LONDON – By manipulating the London Inter-Banking Offer Rate (Libor), multinational British banking and financial services institution Barclays has successfully surpassed all recent banking scandals in size and scope, say industry experts.
“Due to the sheer magnitude this revelation, Barclays is now in a dominant position in the competitive banking corruption market. With the ongoing investigation, this scandal will last for months, if not years,” explained Peter Mongeul, an economist and frequent contributor to The Wall Street Journal regarding banking practices and regulations.
“They really hit this one out of the ballpark,” continued Mr. Mongeul.
Experts agree with Mr. Monguel. Economists from various financial institutions have hailed Barclays’ unethical achievements as a “shining symbol” of banking “rotting, stagnant core.”

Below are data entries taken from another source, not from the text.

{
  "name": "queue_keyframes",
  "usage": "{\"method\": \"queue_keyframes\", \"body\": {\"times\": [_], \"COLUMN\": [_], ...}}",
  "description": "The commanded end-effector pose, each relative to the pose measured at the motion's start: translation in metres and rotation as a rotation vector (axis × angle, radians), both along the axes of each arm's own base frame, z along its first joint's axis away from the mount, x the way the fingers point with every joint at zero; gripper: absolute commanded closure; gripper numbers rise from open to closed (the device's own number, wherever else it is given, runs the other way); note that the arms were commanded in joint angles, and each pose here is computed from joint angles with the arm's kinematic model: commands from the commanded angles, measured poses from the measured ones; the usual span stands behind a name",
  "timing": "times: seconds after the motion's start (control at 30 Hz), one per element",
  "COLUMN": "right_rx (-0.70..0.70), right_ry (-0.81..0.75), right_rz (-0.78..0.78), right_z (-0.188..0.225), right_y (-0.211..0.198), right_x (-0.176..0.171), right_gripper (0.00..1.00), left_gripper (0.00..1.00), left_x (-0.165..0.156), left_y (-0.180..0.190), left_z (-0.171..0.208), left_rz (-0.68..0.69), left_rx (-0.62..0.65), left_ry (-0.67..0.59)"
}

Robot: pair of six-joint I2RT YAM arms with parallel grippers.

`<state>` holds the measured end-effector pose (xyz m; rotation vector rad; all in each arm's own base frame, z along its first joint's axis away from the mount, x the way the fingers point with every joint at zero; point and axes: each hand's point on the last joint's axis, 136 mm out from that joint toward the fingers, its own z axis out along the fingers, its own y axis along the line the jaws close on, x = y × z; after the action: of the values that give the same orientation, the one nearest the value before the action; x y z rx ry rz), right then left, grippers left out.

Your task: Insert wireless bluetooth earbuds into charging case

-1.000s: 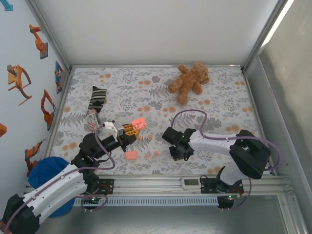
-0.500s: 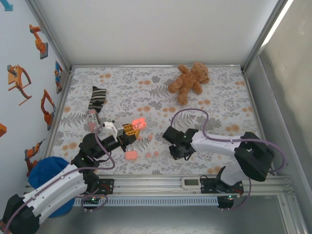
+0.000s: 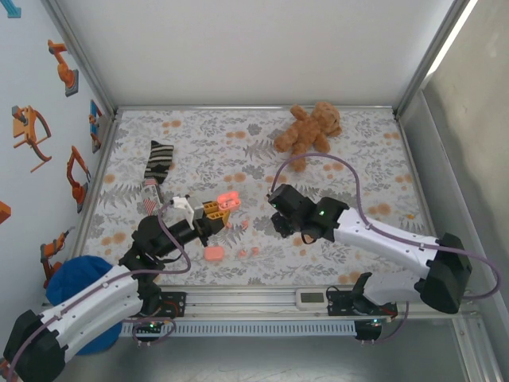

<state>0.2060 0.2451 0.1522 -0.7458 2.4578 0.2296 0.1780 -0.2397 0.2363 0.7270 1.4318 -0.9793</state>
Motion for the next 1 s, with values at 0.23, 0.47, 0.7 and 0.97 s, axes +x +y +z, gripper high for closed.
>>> {"method": "queue_keyframes", "body": {"times": [0.23,0.47,0.7,0.97], "right_rx": [0.247,0.389,0.457,0.51], "right_ry": [-0.439,-0.57,-0.598,-0.618], "right_rz": [0.163,0.26,0.312,0.343], "right_z": [0.131,0.181,0.198,0.21], "right_y": [0.03,0.049,0.059,0.066], "right_x": [0.026,0.021,0.016,0.012], "right_gripper": [0.78,0.78,0.78,0.78], "left_gripper": [1.0,1.0,1.0,1.0], "left_x": [0.007,0.011,0.012,0.015], "left_y": [-0.011,-0.022,-0.029,-0.035], "left_z": [0.046,0.065,0.073,0.07], "left_rz": [-0.027,-0.068,-0.102,-0.112], "left_rx": [-0.137,-0.2,-0.242,-0.233], "left_ry": [-0.023,-0.01,-0.016,0.003]}}
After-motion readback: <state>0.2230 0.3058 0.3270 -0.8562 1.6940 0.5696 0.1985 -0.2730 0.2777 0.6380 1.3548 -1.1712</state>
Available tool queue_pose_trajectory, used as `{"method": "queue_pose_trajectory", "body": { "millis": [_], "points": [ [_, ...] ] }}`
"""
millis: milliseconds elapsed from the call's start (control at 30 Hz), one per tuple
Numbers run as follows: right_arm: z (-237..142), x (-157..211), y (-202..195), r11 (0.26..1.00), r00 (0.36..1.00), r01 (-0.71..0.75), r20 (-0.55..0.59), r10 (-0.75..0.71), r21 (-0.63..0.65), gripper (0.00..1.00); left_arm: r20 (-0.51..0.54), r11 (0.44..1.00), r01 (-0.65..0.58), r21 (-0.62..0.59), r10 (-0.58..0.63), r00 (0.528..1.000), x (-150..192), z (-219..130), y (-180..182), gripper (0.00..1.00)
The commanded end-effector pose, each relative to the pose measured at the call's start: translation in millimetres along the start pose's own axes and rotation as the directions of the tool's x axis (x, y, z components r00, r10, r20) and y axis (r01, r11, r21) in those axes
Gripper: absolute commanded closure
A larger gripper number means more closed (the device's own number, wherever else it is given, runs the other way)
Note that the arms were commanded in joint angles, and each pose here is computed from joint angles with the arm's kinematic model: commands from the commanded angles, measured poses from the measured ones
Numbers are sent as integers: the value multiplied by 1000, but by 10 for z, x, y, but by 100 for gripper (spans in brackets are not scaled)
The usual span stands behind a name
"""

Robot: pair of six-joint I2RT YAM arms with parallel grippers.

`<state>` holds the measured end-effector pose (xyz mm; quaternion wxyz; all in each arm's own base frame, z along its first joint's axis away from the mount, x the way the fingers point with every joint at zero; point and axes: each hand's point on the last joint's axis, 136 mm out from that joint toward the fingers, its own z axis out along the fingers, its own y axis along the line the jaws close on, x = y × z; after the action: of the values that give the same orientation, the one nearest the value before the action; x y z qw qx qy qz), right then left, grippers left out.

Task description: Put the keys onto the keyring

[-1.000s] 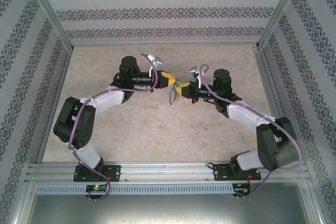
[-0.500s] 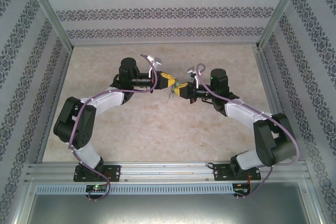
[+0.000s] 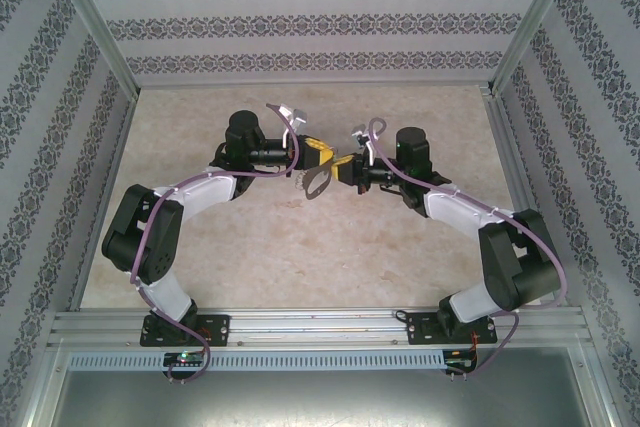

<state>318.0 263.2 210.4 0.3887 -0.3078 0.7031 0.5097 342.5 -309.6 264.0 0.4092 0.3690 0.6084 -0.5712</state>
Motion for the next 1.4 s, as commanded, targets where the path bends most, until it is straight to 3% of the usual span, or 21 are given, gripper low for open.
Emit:
{"method": "queue_pose_trajectory", "body": {
  "millis": [0,500,700,1000,1367],
  "points": [
    [-83,-30,-112,999,1000,-20,23,19,49,100,33,993,-79,89,77,997,-139,10,-224,100],
    [-75,-250,-65,998,1000,-29,-9,29,-62,100,16,987,-49,152,47,999,-94,4,-318,100],
    [127,-79,93,992,996,-34,-82,24,-120,100,25,987,-54,151,50,998,-111,10,-296,100],
    [124,192,55,991,985,-83,-160,65,-107,100,42,990,-67,126,62,997,-126,15,-251,100],
    [-29,262,13,996,984,-89,-154,86,-12,100,43,993,-75,89,71,997,-121,16,-196,100]
  ]
}}
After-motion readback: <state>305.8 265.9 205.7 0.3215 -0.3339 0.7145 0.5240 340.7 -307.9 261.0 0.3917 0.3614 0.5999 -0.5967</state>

While initially uncertain whether media outlets would be able to effectively convey the profoundly egregious nature of its actions, Barclays has since indicated its delight at the media firestorm and public outrage now target at the bank.
“We couldn’t be happier,” said Oliver Johnson, Vice President of public affairs for the distressed bank. “Things were slow at first, but once [ex-CEO Bob] Diamond resigned, the ball really got rolling.”
Barclays went even further, stating that Bank of America will be “hard pressed” to “one up” them with their “pitiful robo-signing scandal.”
Responding to Barclays claim, Bank of America released a statement praising Barclays’ “impressively corrupt internal practices” but refused to comment on its own “scandalous projects” which it described as “ongoing”. Barclays has told the media to keep an eye out for “new and exciting twists and turns” that “nobody will see coming” in order to maintain its commanding image as one of the world’s most corrupt companies in the general consciousness.
“ We’ve still got a few bombshells ready to unleash, and I think everyone will be unpleasantly surprised,” said Mr. Johnson, stifling a chuckle.